Your instructions:
Your task is to copy every line of the entries that contains "next".

Excerpts from a dataset:
====

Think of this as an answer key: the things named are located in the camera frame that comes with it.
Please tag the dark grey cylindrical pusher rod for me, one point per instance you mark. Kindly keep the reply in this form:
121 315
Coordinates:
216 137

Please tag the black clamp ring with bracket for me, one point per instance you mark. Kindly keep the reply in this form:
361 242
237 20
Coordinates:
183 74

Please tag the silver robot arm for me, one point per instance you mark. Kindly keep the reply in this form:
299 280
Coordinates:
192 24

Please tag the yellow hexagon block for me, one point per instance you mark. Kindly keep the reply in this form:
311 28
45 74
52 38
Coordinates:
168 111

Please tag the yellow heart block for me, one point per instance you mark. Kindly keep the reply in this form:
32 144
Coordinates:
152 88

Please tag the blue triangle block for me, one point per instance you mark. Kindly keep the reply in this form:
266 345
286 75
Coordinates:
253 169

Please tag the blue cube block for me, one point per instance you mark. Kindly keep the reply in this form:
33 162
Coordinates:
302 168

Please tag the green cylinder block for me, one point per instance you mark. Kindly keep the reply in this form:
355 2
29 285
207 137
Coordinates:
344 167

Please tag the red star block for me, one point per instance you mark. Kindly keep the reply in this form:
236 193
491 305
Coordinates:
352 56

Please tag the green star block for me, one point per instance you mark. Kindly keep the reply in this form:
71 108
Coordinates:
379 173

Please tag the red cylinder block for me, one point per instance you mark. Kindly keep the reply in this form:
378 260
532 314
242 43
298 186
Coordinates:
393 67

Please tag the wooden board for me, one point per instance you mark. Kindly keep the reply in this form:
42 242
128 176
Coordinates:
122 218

====

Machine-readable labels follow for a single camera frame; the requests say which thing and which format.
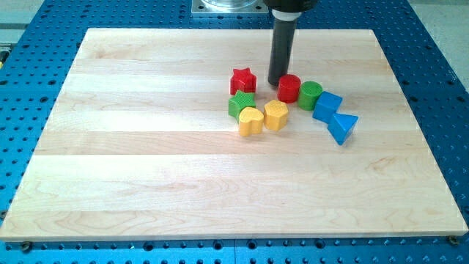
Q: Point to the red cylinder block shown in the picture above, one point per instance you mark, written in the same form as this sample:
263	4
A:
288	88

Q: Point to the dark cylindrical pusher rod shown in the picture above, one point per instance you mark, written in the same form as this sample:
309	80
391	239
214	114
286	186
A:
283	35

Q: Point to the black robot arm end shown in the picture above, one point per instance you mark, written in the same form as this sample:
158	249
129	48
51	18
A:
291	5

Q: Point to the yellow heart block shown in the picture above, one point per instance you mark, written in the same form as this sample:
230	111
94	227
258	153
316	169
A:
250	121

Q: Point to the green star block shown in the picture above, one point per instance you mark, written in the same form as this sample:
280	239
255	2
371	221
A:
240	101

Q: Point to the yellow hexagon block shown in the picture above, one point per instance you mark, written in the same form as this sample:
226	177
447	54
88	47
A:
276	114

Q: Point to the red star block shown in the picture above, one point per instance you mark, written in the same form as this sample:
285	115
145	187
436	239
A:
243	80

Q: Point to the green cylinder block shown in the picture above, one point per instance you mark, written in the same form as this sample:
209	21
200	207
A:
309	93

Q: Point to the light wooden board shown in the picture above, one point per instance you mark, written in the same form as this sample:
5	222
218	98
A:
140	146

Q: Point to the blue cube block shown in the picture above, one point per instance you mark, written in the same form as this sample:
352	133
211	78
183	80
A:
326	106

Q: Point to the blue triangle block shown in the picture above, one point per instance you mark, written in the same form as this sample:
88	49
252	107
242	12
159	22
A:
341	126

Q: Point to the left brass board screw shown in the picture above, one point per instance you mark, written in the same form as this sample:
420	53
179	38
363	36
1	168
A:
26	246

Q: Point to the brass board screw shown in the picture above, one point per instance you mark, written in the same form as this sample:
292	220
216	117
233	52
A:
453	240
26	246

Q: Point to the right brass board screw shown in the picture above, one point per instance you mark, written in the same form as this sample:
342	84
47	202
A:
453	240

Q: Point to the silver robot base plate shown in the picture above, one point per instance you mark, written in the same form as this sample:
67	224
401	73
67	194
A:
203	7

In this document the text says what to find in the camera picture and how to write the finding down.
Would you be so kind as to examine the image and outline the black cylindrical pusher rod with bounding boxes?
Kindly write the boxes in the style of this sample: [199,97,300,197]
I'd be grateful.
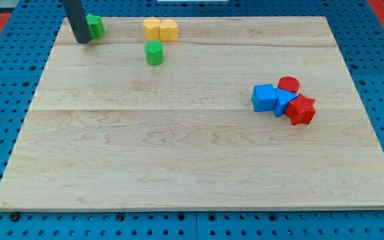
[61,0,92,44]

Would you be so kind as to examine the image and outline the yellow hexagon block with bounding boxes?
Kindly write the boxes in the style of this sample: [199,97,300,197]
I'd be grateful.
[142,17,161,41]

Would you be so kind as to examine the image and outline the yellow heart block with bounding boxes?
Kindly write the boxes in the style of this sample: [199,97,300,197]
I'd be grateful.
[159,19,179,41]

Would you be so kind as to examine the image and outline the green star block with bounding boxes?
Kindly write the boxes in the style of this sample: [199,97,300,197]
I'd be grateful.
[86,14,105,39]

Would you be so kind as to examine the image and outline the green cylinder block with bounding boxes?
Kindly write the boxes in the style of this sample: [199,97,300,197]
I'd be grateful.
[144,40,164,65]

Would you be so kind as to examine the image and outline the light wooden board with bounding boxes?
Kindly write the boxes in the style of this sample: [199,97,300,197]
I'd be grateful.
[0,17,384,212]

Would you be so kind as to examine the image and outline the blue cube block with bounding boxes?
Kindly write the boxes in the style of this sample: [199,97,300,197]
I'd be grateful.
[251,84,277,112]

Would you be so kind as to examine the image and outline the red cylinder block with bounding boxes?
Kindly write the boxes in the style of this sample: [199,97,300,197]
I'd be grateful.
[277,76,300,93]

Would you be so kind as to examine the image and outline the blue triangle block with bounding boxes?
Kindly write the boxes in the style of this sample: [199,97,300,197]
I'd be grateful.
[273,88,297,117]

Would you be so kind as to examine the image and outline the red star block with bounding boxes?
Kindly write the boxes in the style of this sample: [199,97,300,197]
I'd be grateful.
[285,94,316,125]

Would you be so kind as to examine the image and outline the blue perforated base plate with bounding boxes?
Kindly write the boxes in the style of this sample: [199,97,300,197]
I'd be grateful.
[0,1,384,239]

====

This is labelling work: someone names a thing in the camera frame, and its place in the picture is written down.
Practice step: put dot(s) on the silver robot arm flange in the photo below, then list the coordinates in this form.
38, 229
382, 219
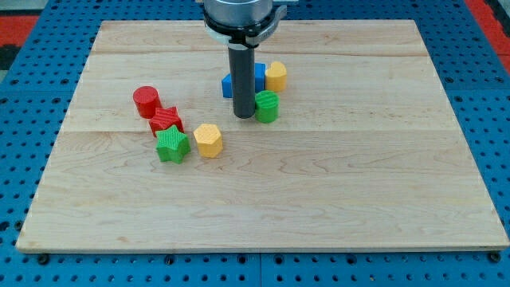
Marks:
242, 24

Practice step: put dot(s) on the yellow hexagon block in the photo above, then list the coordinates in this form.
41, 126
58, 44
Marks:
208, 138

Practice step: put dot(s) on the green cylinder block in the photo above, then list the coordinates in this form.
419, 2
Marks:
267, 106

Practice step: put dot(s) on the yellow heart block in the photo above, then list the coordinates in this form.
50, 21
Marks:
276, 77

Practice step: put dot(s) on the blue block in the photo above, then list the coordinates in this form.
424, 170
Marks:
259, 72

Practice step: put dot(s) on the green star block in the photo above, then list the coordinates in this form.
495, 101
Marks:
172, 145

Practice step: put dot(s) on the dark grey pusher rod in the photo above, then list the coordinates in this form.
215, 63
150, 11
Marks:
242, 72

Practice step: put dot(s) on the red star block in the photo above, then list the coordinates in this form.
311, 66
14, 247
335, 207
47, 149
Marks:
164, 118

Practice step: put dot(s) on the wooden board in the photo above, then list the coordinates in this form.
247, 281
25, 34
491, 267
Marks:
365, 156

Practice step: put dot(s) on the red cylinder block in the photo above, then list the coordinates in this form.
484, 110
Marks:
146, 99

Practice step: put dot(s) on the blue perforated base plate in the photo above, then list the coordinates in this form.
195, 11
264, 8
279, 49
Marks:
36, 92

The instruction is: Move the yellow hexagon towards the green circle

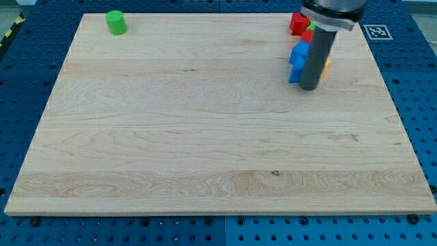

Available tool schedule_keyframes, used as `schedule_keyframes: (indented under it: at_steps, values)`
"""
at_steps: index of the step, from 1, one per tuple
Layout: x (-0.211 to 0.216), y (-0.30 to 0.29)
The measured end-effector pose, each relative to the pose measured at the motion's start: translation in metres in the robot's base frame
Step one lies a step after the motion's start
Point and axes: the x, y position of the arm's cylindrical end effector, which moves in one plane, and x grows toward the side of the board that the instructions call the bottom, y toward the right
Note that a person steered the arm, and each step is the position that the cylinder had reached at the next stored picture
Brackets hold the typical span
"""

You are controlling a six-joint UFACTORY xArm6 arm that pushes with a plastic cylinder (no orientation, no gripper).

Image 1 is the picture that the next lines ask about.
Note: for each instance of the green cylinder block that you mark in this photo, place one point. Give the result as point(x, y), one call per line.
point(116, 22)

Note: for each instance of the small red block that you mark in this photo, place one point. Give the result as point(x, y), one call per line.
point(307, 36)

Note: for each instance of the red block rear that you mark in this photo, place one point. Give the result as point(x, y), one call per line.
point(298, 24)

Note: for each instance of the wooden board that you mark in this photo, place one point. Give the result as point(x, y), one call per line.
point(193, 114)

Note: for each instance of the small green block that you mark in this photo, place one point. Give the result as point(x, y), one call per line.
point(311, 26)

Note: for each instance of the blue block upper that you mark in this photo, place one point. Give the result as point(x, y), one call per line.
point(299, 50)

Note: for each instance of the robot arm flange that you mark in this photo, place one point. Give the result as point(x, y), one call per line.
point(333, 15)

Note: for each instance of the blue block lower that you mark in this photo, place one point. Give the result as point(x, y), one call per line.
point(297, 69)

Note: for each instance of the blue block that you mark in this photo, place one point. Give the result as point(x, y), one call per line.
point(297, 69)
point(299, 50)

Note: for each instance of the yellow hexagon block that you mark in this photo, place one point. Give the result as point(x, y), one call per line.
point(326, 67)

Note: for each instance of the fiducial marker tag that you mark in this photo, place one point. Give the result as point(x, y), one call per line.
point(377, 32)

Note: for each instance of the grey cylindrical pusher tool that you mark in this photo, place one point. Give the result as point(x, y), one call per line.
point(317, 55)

====

Answer area:
Note that a person steered the arm, and each step is the position that the cylinder had reached at the next stored picture
Image 1 is the picture that the next lines ask about.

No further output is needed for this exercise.